Items listed in a dataset
········

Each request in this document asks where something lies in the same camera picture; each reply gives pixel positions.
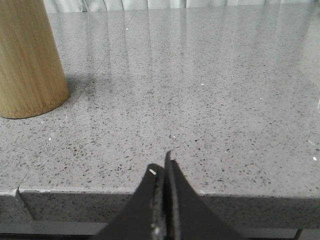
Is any grey pleated curtain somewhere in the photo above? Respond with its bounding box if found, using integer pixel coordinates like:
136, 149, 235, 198
44, 0, 311, 13

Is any bamboo cylindrical holder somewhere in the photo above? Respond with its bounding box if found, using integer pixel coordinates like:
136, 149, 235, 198
0, 0, 70, 119

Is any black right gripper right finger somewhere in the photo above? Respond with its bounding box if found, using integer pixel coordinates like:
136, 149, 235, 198
164, 151, 245, 240

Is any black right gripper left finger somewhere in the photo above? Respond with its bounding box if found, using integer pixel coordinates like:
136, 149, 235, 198
95, 163, 165, 240

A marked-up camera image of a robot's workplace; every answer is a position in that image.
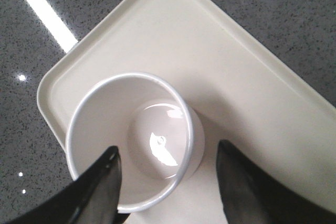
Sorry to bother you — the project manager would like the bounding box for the cream rectangular plastic tray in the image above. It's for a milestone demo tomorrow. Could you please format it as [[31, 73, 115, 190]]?
[[37, 0, 335, 223]]

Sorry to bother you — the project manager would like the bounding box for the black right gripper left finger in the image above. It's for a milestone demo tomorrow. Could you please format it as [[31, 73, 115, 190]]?
[[10, 146, 129, 223]]

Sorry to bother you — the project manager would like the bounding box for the white smiley mug black handle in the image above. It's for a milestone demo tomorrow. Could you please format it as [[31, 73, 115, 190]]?
[[66, 72, 205, 214]]

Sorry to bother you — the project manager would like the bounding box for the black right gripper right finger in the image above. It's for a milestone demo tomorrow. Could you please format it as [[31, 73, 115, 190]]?
[[216, 140, 335, 223]]

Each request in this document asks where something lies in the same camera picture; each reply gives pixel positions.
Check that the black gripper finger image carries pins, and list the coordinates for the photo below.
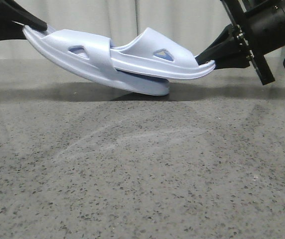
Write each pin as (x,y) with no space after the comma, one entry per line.
(223,47)
(226,58)
(25,17)
(9,30)

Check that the pale grey curtain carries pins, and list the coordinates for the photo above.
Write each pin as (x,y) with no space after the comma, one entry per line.
(194,24)

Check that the light blue slipper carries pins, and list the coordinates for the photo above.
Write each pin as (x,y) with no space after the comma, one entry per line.
(153,54)
(88,55)

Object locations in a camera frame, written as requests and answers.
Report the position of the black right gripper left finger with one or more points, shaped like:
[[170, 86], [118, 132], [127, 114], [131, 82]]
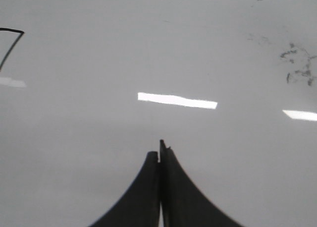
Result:
[[139, 206]]

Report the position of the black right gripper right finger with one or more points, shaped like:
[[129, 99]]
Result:
[[183, 204]]

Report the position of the white whiteboard with aluminium frame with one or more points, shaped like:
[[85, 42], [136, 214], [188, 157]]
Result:
[[90, 86]]

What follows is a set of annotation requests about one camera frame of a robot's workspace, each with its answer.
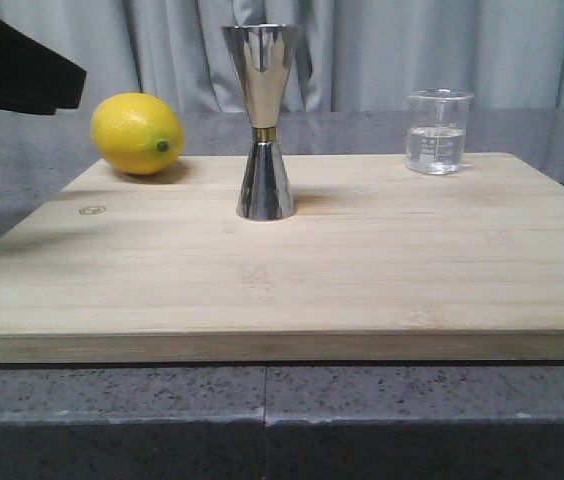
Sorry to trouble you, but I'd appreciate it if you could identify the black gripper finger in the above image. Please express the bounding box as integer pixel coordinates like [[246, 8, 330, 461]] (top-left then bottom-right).
[[0, 19, 86, 115]]

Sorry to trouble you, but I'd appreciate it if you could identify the steel double jigger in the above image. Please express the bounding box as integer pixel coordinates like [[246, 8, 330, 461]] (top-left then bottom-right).
[[222, 24, 299, 221]]

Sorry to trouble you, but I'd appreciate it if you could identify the glass beaker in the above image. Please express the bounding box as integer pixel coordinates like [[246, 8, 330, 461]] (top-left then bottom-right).
[[406, 88, 474, 175]]

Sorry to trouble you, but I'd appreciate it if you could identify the yellow lemon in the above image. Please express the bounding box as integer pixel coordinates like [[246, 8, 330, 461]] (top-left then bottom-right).
[[91, 92, 184, 175]]

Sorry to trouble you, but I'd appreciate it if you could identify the grey curtain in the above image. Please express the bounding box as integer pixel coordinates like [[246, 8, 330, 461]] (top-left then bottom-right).
[[0, 1, 564, 112]]

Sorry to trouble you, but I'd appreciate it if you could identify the wooden cutting board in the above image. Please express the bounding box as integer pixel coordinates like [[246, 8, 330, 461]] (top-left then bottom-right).
[[0, 153, 564, 363]]

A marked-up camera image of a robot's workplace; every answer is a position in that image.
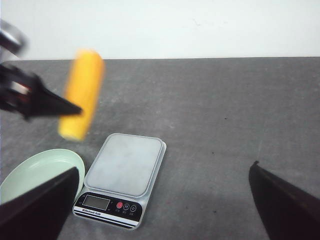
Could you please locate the silver camera on left wrist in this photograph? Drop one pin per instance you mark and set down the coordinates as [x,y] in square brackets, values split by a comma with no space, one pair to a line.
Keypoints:
[12,40]

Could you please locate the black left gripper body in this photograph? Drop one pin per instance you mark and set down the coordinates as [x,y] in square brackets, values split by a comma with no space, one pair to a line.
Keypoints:
[18,90]

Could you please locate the yellow corn cob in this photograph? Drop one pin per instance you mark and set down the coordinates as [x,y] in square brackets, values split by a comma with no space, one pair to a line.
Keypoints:
[82,88]

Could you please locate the silver digital kitchen scale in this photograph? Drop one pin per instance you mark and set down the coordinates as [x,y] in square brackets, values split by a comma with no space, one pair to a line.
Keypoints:
[119,183]

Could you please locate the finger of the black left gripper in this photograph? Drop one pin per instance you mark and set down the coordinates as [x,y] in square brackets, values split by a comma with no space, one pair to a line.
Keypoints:
[43,102]

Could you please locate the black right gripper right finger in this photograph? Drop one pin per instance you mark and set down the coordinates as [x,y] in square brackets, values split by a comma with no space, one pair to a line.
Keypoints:
[287,212]

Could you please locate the light green plate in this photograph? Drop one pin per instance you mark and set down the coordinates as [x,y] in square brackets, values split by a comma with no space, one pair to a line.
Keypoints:
[39,169]

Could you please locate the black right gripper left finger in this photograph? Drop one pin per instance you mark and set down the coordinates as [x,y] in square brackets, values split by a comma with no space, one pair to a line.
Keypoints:
[40,213]

········

Your instructions:
Looking at the records above, state the number of lines where the word "Report" occurs, and write nothing beyond it.

The completed task:
3